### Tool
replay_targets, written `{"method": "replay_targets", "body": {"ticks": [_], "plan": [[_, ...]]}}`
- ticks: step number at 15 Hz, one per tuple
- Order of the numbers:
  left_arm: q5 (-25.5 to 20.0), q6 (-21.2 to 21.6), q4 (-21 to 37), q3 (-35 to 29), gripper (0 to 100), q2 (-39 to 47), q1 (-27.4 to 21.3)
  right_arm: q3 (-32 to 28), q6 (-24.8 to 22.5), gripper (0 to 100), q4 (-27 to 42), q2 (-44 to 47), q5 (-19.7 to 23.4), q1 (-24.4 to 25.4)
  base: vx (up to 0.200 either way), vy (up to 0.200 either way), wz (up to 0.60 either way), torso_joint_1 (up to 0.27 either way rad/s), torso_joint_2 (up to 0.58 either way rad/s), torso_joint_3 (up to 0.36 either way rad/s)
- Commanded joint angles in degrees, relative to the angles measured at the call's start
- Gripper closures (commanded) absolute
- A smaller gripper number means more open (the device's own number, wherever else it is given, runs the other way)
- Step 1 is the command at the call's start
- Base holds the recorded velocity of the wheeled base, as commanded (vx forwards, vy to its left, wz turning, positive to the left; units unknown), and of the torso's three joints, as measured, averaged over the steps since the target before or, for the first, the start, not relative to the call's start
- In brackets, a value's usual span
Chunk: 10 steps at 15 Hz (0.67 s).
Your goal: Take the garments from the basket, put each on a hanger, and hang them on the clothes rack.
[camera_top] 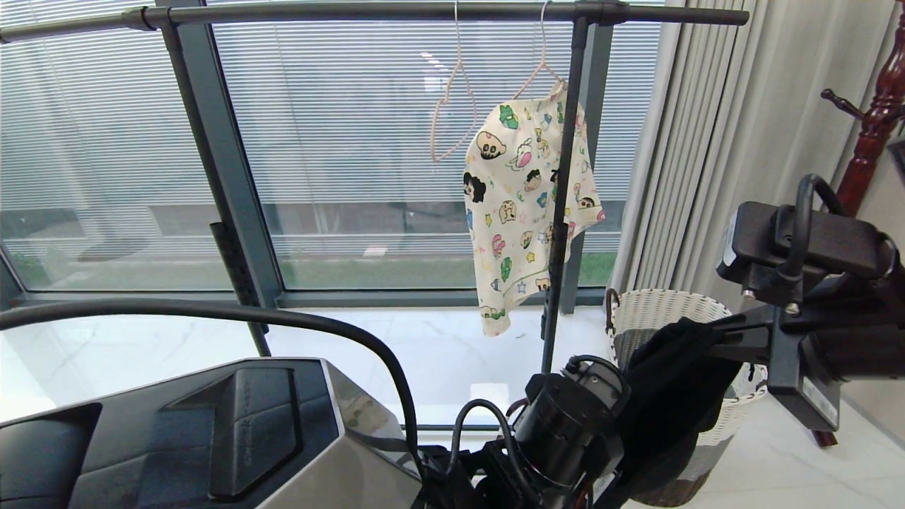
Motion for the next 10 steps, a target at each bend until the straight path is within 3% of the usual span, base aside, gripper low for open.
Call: {"method": "replay_targets", "body": {"ticks": [1, 2, 4, 5, 8, 10], "plan": [[3.8, -0.2, -5.2, 3.6, 100, -0.4, 2.6, 0.8, 1.2, 100, -2.0, 3.5, 1.7, 0.1, 0.000, 0.000, 0.00, 0.000, 0.00, 0.000], [5.8, -0.4, -7.3, 5.9, 100, -1.6, 4.7, 3.0, 3.3, 100, -6.7, 5.6, 1.9, 0.1, 0.000, 0.000, 0.00, 0.000, 0.00, 0.000], [6.0, -2.4, -7.3, 13.1, 100, -8.8, 9.0, 8.3, 7.7, 100, -21.5, 11.0, 1.8, 1.3, 0.000, 0.000, 0.00, 0.000, 0.00, 0.000], [6.0, -2.7, -7.3, 16.4, 100, -13.0, 10.9, 8.3, 9.4, 100, -25.2, 14.2, 1.7, 2.7, 0.000, 0.000, 0.00, 0.000, 0.00, 0.000], [5.5, -2.7, -5.0, 27.1, 100, -29.6, 17.6, -1.5, 14.4, 100, -27.2, 23.6, 1.7, 9.8, 0.000, 0.000, 0.00, 0.000, 0.00, 0.000], [5.2, -2.7, 4.2, 28.1, 100, -41.7, 20.2, -9.8, 15.7, 100, -27.1, 28.4, 1.3, 13.4, 0.000, 0.000, 0.00, 0.000, 0.00, 0.000]]}}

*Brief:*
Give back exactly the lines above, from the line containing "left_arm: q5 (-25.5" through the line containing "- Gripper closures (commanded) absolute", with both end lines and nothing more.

*Answer to the problem:*
  left_arm: q5 (-25.5 to 20.0), q6 (-21.2 to 21.6), q4 (-21 to 37), q3 (-35 to 29), gripper (0 to 100), q2 (-39 to 47), q1 (-27.4 to 21.3)
  right_arm: q3 (-32 to 28), q6 (-24.8 to 22.5), gripper (0 to 100), q4 (-27 to 42), q2 (-44 to 47), q5 (-19.7 to 23.4), q1 (-24.4 to 25.4)
  base: vx (up to 0.200 either way), vy (up to 0.200 either way), wz (up to 0.60 either way), torso_joint_1 (up to 0.27 either way rad/s), torso_joint_2 (up to 0.58 either way rad/s), torso_joint_3 (up to 0.36 either way rad/s)
- Commanded joint angles in degrees, relative to the angles measured at the call's start
- Gripper closures (commanded) absolute

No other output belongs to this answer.